In a report released this week  at a high level meeting of the Energy Community , CAN Europe and other NGOs  called for more transparency, a level playing field for energy investments and decent environmental standards in Southeast Europe. The report represents the agreed position of the NGOs towards the Energy Community.
“This report clearly demonstrates that the Energy Community needs redoubled commitment from its members to support the EU’s long-term decarbonisation and environmental protection goals,” said Dragana Mileusnic of CAN Europe.
The recent flooding of homes, coal mines and power plants across the Balkans, caused by the type of extreme weather event that will become more frequent with mounting climate impacts, demonstrate that sustainable energy policies are crucial components of security and sustainability in the region. The new report explains how the extension and reform of the Energy Community Treaty presents a golden opportunity to meet the region’s energy challenges with a united approach.
When presenting the report Garret Tankosic-Kelly, Principal of SEE Change Net, stated, “We are concerned that environmental and social concerns are being discounted and deadlines postponed because of shady business dealings amongst high level decision makers in the power sector.”

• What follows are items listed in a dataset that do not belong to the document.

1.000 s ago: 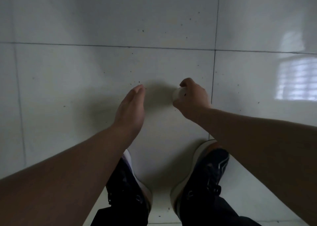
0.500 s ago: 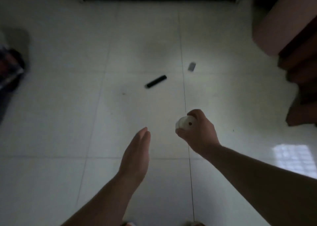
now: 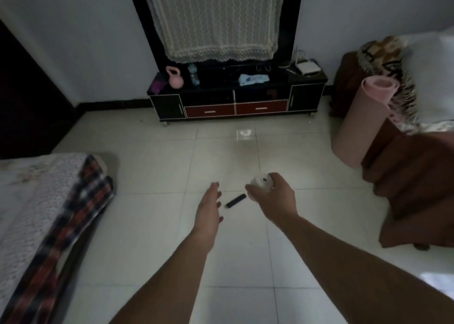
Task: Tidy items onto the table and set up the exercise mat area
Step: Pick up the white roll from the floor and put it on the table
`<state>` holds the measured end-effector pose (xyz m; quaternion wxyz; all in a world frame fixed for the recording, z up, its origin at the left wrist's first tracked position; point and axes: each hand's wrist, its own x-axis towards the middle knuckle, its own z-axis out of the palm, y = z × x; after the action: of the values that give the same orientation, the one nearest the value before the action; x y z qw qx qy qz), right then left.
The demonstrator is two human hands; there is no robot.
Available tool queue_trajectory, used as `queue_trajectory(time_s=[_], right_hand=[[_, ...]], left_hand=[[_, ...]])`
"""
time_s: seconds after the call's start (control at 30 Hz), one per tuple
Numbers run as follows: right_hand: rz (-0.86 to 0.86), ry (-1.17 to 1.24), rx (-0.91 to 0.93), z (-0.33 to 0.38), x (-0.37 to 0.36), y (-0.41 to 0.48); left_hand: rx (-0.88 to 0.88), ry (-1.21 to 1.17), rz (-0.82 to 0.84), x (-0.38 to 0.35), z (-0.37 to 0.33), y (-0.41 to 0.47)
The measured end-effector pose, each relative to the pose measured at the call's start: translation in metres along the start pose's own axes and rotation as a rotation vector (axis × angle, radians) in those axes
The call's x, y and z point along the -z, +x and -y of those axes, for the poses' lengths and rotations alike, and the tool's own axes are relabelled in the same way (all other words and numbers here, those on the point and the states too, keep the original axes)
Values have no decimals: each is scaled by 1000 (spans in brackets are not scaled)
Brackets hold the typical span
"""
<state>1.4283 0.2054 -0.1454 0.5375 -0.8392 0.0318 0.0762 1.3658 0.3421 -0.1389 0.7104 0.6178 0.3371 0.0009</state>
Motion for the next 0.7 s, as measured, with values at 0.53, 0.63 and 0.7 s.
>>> queue_trajectory(time_s=[0.53, 0.63, 0.7], right_hand=[[-263, 162, -50, 53, 28, 11], [-444, 204, -112, 45, 36, 21], [-550, 222, -142, 39, 45, 21]], left_hand=[[-138, 172, 268, -31, -77, 42], [-160, 226, 373, -55, -87, 67], [-174, 284, 476, -76, -93, 74]])
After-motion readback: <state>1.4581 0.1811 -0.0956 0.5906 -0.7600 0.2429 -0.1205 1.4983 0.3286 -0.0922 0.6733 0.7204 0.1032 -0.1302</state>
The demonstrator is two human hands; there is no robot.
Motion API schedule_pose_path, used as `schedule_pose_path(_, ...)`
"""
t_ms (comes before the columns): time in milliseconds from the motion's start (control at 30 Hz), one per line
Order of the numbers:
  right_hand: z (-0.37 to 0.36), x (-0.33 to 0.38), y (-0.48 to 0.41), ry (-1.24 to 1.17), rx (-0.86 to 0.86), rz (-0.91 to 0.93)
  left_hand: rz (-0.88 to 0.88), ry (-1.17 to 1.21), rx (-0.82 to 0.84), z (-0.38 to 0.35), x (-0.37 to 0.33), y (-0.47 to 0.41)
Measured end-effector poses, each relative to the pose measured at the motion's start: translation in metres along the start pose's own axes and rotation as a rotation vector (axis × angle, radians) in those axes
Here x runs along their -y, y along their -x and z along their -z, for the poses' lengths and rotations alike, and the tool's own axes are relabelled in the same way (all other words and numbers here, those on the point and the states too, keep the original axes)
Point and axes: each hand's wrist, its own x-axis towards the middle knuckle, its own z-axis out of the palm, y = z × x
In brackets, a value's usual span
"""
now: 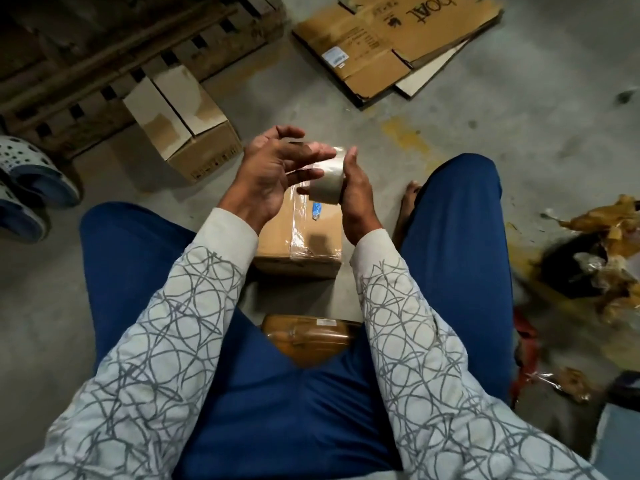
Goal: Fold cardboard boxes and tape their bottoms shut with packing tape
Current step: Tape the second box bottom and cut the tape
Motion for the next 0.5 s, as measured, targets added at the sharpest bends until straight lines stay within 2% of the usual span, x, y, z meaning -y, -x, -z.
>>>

The report also reflects the need for improvements in the field of rule of law and transparency, environmental standards and climate action as well as in implementation of the Treaty provisions .

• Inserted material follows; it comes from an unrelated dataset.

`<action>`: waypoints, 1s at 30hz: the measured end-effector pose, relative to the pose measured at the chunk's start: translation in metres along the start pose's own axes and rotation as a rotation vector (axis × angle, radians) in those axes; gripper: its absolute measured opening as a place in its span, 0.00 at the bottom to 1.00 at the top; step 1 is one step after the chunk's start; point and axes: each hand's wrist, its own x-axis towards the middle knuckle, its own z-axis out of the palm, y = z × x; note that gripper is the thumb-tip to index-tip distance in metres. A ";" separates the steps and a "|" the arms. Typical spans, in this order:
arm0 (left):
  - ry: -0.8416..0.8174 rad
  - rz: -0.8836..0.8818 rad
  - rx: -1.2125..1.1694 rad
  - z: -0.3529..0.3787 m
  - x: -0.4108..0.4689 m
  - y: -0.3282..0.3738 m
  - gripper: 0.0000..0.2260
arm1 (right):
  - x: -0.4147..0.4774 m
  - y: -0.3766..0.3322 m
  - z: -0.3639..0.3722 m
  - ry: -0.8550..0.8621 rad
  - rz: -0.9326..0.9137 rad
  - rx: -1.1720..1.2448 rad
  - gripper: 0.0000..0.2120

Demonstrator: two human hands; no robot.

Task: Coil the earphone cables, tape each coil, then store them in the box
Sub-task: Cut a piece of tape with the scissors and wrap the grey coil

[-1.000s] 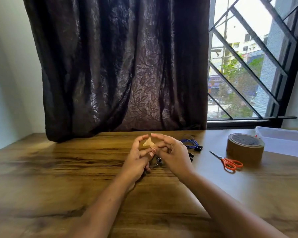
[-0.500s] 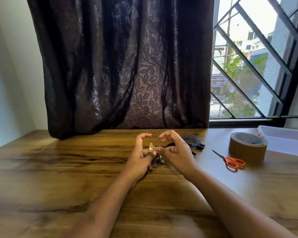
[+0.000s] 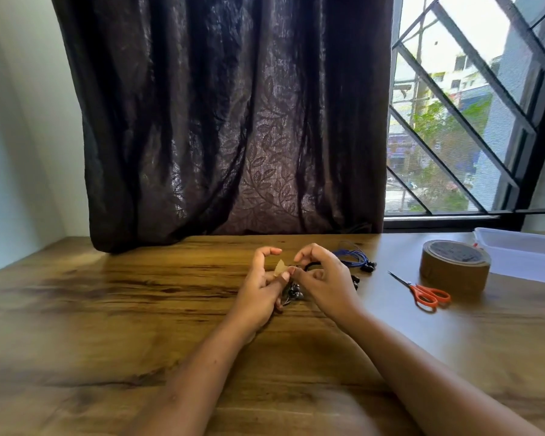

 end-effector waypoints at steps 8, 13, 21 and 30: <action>0.048 -0.059 -0.108 -0.005 0.002 0.000 0.16 | -0.001 0.005 -0.003 -0.055 -0.052 -0.079 0.10; 0.041 -0.080 -0.117 -0.006 0.004 -0.001 0.15 | 0.001 0.006 -0.004 -0.102 -0.136 -0.164 0.14; 0.084 -0.122 -0.114 -0.005 0.001 0.003 0.13 | -0.003 -0.002 -0.004 -0.107 -0.245 -0.431 0.14; 0.058 -0.149 -0.071 -0.003 -0.004 0.010 0.12 | -0.006 0.000 -0.006 -0.145 -0.366 -0.632 0.12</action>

“A common energy market for the EU and the Energy Community will require a level playing field in terms of laws and standards, just like in football. If we don’t all play by the same rules, the game isn’t fair,” added Malgorzata Smolak of Client Earth.
The Energy Community has recently made significant efforts to include the views of NGOs and foster greater public participation in the functioning of the Treaty, including giving NGOs this first chance to present a report at a High Level Group Meeting.

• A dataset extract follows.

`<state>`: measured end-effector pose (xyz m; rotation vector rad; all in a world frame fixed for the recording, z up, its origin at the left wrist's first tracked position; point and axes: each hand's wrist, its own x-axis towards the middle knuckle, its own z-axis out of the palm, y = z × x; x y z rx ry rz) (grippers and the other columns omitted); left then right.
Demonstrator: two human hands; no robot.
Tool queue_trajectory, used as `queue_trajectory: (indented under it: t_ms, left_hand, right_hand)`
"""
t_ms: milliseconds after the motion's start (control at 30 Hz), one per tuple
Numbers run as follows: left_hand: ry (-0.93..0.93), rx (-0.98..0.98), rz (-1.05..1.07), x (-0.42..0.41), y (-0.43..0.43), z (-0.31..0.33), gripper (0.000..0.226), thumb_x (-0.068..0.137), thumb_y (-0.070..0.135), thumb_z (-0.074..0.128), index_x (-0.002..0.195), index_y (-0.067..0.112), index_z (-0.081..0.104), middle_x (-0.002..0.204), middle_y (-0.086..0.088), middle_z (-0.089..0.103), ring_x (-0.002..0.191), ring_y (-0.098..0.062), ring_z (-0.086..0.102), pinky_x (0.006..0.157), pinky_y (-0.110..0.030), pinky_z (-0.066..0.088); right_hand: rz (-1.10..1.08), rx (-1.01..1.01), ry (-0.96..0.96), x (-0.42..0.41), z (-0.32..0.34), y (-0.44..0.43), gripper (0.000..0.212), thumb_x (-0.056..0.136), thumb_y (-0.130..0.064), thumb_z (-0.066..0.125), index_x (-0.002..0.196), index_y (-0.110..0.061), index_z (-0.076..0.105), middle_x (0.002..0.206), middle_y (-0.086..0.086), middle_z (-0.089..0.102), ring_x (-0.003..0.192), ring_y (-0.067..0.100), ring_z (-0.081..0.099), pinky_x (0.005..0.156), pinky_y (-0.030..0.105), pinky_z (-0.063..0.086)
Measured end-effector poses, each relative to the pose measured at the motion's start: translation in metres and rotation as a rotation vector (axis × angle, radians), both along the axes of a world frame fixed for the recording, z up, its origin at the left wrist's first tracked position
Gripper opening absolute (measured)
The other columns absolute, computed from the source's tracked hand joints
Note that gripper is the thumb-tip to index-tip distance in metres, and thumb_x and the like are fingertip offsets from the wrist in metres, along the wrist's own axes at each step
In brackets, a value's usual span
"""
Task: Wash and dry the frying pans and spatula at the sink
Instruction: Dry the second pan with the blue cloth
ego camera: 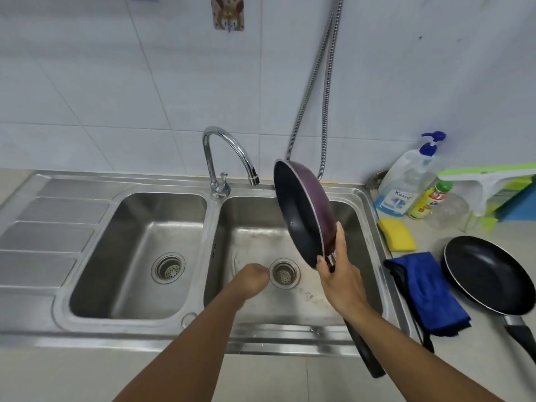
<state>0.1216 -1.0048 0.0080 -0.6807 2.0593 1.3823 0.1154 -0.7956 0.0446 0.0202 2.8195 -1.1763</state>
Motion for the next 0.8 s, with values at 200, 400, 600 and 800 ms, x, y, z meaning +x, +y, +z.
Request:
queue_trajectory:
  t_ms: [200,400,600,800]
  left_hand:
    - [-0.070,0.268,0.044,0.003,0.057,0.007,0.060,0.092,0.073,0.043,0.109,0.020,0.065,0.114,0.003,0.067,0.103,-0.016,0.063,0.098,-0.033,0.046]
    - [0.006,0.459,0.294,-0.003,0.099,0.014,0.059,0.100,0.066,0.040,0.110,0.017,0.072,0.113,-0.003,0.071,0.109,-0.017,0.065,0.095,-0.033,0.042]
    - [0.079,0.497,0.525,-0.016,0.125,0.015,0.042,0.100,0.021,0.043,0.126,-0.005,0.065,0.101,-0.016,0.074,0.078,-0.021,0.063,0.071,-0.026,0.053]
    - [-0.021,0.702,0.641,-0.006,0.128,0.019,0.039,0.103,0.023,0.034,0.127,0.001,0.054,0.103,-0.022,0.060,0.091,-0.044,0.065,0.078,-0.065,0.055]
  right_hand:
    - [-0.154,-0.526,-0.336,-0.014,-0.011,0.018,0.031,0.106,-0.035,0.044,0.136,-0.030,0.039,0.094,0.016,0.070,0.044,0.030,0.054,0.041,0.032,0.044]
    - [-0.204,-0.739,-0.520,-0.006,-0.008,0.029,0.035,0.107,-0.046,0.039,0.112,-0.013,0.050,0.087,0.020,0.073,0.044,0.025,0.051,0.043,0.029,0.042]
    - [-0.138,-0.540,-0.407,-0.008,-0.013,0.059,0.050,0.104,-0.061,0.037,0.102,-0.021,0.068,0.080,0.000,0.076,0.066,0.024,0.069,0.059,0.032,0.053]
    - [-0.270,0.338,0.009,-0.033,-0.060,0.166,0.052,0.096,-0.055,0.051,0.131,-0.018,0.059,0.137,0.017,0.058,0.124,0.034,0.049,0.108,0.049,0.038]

 Smolak M. et al., “Recommendations Regarding the Reform of Energy Community Treaty,” June 2014. http://seechangenetwork.org/images/publications/recommendations%20regarding%20the%20reform%20of%20energy%20community%20treaty.pdf
 The Energy Community is an international organisation dealing with energy policy. It was founded in 2006 with the aim of extending the EU internal energy policy to the South East Europe and Black Sea region in the context of a legally binding framework. In addition to the EU, the Energy Community members are the countries of the Western Balkans, Moldova and Ukraine, with Armenia, Norway and Turkey having observer status. http://www.energy-community.org/portal/page/portal/ENC_HOME/MEMBERS
 Climate Action Network (CAN) Europe is Europe’s largest coalition working on climate and energy issues. With over 120 member organisations in more than 25 European countries, CAN Europe works to prevent dangerous climate change and promote sustainable energy and environment policy in Europe. In addition to CAN Europe, the report released this week was supported by Client Earth, HEAL, CEE Bankwatch, WWF MedPo and regional NGOs including SEE Change Net, Front 21/42 and others.